Instructions to follow:
Needed from the data below: every line from the one with "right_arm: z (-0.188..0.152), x" up to and including the one with "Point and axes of", repeated exactly and with nothing else.
--- Data records Enclosed Below ---
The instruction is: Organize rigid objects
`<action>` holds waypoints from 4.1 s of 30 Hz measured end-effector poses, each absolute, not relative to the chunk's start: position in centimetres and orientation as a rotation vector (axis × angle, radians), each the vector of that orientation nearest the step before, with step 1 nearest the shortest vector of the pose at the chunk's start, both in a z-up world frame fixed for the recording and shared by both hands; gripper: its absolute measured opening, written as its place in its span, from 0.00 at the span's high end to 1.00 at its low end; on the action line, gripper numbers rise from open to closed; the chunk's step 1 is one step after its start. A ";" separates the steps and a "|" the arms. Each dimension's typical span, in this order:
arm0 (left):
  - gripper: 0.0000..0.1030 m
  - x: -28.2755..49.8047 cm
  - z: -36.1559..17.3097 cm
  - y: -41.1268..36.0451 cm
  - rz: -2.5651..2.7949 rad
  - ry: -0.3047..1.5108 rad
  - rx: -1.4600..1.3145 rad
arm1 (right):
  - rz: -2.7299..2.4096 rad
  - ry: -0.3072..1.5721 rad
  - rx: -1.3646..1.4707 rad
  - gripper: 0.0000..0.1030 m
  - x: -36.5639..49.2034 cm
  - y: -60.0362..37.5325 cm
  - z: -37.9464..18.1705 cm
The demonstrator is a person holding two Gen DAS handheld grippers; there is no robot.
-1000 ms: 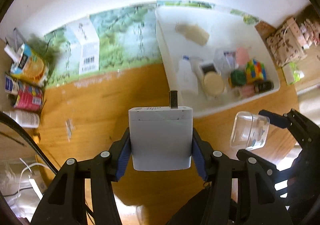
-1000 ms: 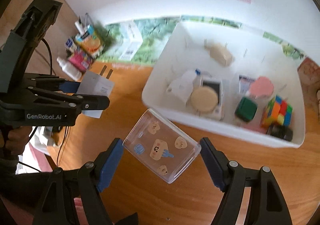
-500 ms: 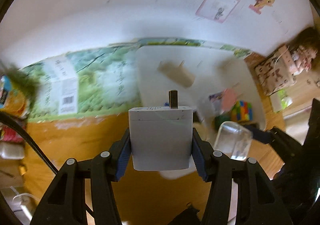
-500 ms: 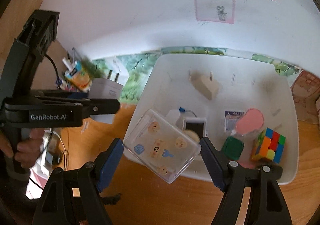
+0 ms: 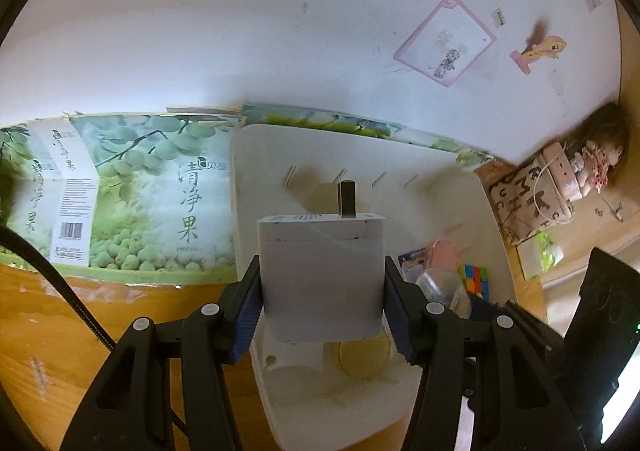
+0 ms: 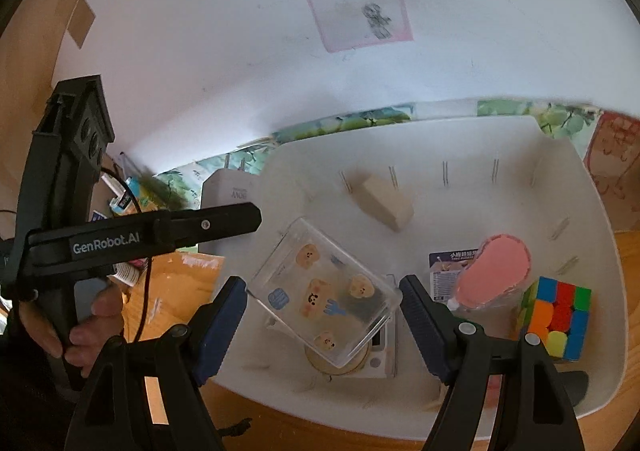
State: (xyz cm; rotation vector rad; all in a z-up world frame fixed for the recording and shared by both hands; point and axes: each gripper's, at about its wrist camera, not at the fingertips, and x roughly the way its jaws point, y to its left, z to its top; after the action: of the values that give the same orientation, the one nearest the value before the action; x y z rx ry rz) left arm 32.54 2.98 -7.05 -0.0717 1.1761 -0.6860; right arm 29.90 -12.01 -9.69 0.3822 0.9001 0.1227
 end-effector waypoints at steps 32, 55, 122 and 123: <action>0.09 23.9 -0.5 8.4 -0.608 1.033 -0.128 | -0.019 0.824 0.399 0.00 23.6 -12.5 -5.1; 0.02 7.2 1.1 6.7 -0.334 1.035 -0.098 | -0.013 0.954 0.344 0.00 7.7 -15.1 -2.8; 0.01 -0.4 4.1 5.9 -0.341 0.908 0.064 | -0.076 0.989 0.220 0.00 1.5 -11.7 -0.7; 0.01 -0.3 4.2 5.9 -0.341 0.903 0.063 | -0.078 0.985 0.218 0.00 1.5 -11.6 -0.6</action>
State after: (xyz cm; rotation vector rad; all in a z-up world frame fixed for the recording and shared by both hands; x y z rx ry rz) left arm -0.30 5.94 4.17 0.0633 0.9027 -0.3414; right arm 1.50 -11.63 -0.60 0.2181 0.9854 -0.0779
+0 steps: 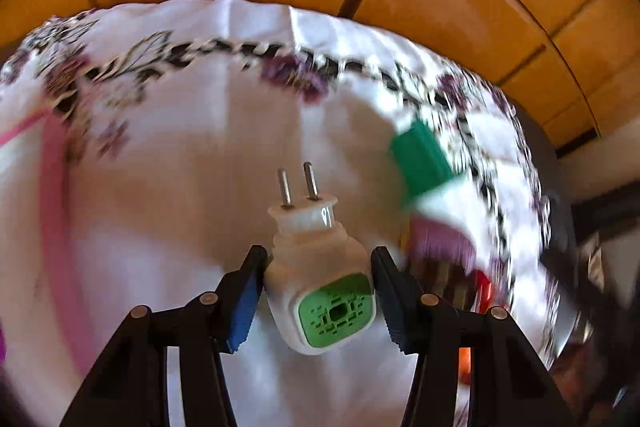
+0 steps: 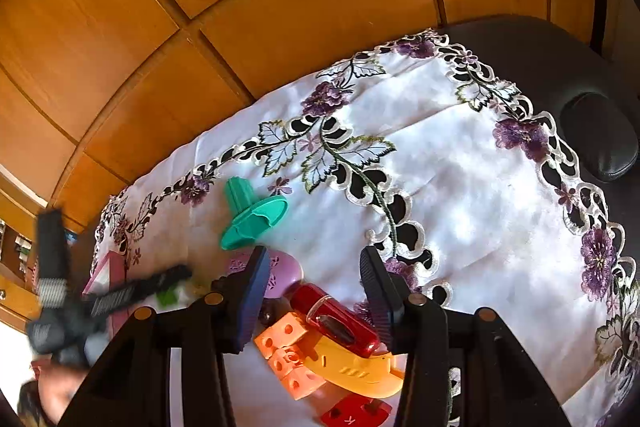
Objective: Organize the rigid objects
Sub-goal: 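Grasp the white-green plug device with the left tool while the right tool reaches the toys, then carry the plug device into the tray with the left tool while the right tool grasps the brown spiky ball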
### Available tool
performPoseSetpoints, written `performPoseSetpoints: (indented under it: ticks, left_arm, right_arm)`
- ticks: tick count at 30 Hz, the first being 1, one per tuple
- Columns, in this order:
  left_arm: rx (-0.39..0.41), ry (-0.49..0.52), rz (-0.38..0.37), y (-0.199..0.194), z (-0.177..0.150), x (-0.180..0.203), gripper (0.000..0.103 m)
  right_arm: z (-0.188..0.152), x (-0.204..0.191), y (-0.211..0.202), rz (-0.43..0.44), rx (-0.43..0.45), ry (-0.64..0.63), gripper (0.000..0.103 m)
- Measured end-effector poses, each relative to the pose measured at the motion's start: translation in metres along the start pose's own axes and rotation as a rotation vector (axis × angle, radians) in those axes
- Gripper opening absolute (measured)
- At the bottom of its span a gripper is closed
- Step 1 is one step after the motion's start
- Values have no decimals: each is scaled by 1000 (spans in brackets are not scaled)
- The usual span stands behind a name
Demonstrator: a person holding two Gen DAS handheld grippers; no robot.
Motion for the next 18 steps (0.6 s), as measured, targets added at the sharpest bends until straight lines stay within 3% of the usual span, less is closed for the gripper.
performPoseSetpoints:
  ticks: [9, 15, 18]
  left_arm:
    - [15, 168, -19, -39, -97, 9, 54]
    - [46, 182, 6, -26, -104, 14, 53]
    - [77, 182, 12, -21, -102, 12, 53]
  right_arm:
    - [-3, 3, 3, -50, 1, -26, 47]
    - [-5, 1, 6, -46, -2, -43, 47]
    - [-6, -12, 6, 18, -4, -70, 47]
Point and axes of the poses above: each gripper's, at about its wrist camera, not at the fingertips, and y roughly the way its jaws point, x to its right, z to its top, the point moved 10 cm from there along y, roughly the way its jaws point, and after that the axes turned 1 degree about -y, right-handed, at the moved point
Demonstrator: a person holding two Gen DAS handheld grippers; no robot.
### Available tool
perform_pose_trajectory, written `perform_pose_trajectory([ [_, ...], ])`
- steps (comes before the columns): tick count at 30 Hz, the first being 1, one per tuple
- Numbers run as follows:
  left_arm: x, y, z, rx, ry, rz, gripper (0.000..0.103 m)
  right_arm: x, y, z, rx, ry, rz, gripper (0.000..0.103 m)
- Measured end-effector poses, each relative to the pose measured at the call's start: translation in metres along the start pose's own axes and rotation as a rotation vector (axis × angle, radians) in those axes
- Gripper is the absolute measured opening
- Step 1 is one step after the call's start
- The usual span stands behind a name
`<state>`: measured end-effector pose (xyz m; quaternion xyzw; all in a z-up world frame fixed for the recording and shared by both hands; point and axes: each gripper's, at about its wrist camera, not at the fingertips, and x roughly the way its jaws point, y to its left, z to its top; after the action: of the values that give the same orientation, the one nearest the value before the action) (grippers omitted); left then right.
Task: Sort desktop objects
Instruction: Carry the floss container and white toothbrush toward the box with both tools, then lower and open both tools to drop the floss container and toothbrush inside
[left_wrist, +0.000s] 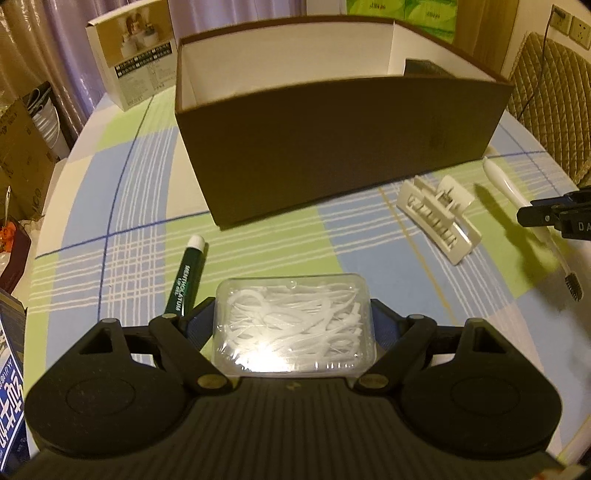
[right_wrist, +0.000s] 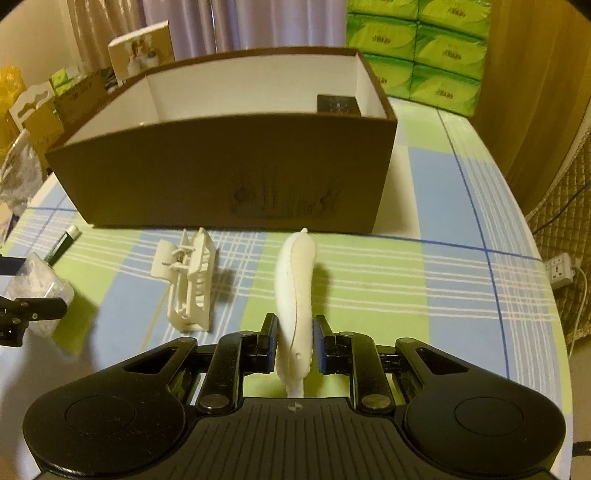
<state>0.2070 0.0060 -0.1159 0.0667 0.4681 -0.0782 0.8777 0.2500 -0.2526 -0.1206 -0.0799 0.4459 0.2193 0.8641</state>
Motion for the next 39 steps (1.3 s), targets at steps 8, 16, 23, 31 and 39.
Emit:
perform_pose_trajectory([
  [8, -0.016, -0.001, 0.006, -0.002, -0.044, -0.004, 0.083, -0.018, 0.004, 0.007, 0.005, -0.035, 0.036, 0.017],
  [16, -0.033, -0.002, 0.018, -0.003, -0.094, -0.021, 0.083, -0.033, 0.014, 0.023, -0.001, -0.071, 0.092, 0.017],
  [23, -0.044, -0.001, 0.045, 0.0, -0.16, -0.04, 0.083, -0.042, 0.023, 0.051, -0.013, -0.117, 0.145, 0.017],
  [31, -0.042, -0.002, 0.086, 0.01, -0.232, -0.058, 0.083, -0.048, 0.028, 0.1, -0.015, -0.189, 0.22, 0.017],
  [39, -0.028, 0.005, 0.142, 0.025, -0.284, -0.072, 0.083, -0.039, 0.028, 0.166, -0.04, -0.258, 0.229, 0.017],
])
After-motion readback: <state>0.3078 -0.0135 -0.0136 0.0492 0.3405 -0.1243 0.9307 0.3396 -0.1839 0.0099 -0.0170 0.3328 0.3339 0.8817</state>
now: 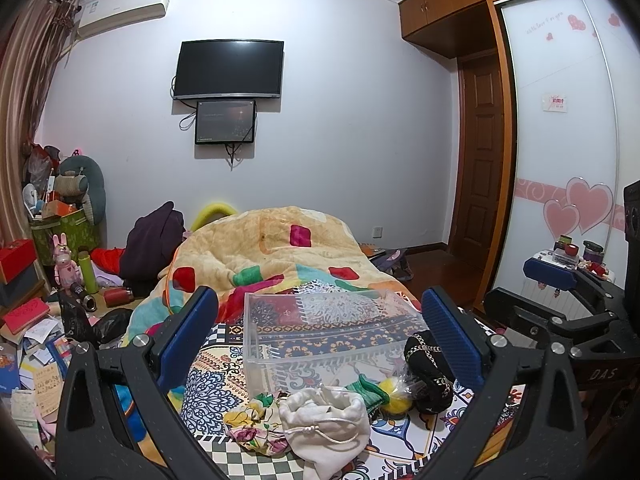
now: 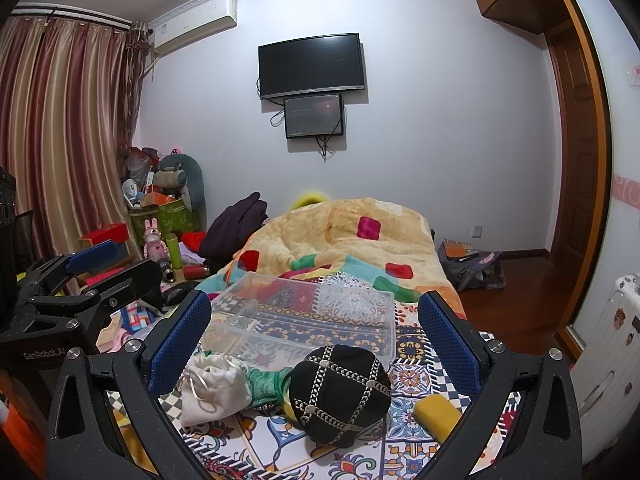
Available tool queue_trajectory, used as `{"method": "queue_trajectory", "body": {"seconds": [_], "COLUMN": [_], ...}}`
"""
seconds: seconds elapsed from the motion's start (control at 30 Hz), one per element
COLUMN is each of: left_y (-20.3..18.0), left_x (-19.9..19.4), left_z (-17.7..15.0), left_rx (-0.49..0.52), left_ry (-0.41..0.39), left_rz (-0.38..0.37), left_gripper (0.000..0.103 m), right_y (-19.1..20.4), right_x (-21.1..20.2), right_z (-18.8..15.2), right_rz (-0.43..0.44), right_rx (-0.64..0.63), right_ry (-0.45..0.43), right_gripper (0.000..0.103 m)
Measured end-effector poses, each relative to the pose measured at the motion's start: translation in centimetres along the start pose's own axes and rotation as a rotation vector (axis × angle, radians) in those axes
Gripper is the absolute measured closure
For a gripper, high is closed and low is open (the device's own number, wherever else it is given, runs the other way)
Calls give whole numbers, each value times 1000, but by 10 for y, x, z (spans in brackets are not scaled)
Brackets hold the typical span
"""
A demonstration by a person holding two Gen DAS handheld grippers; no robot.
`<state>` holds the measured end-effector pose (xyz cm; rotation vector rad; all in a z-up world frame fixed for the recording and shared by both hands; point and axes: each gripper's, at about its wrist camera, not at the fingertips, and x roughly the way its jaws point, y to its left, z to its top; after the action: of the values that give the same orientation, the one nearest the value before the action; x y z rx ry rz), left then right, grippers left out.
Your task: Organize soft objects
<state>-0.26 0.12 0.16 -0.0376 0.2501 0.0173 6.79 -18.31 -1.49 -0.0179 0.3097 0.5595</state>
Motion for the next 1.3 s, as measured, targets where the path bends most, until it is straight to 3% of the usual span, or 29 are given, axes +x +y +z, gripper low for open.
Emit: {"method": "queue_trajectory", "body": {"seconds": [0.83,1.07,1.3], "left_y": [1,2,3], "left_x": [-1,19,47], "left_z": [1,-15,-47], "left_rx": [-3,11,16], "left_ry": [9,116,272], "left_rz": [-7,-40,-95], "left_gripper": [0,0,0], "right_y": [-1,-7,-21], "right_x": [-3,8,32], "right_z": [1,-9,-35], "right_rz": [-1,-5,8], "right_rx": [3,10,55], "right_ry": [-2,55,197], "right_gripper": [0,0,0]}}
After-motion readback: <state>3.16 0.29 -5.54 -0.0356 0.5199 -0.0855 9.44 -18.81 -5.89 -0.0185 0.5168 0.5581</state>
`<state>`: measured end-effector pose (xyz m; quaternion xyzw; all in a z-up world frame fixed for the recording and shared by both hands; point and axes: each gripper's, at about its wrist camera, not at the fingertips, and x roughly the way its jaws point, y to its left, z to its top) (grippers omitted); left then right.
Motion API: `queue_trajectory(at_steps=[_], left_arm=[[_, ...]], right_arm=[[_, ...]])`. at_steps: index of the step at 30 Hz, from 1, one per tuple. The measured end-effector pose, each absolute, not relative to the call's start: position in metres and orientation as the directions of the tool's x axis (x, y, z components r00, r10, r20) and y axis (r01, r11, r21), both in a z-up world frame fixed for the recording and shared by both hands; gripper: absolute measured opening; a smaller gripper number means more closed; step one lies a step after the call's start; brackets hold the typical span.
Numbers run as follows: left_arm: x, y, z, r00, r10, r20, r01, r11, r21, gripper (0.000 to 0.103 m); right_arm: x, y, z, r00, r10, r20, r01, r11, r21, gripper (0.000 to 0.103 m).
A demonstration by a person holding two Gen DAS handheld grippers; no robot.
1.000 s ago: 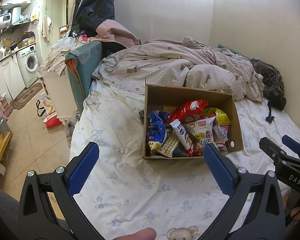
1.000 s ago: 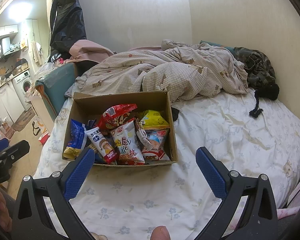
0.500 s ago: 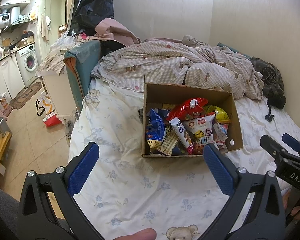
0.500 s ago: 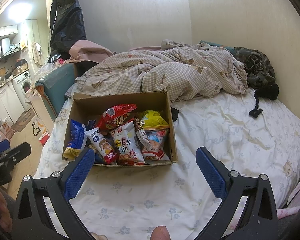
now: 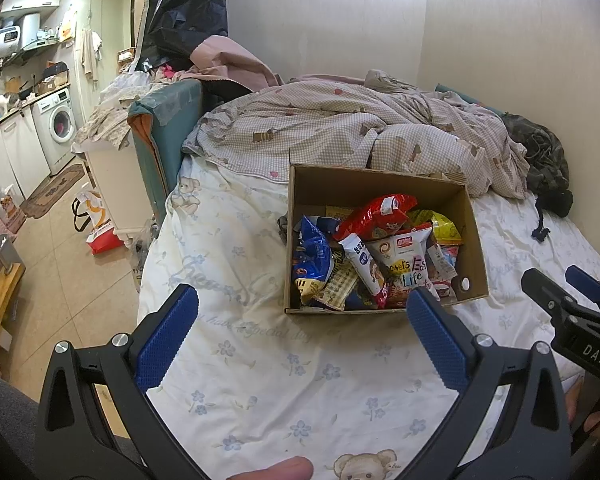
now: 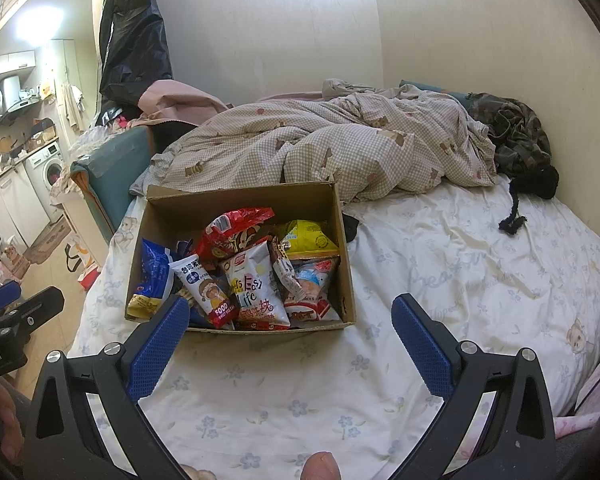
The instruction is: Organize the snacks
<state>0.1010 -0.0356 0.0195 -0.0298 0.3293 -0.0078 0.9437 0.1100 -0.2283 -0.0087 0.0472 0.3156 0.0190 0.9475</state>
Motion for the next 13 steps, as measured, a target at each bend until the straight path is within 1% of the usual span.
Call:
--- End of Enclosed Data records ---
Response:
  right_arm: z (-0.188..0.152), x (-0.204..0.191), y (-0.211..0.202), rz (-0.43..0.44), rx (-0.43..0.45), ry (-0.64..0.63), gripper (0.000..0.103 m)
- Measured end-effector poses, each relative to the pose measured at the motion's start: translation in metres along the start pose's own axes and rotation as a rotation vector (axis × angle, radians) in those axes
- Gripper opening absolute (measured)
- At the bottom of its span a gripper is closed
- Step 1 is one step after the motion's start
- Values have no decimals: each is scaled by 1000 (spans in brackets are not scaled)
- The usual span stands behind a name
Demonstrator: a person holding two Gen DAS handheld grippers; no robot.
Motion for the next 18 steps (0.6 s), as measured, targets added at the sharpest bends until straight lines stay within 3% of the usual span, less is closed for the gripper.
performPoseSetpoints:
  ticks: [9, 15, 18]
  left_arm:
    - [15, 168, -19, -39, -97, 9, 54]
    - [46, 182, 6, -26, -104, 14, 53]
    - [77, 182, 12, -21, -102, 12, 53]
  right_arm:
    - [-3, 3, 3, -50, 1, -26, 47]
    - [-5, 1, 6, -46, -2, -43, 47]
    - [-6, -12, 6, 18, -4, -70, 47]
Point and axes of the poses above: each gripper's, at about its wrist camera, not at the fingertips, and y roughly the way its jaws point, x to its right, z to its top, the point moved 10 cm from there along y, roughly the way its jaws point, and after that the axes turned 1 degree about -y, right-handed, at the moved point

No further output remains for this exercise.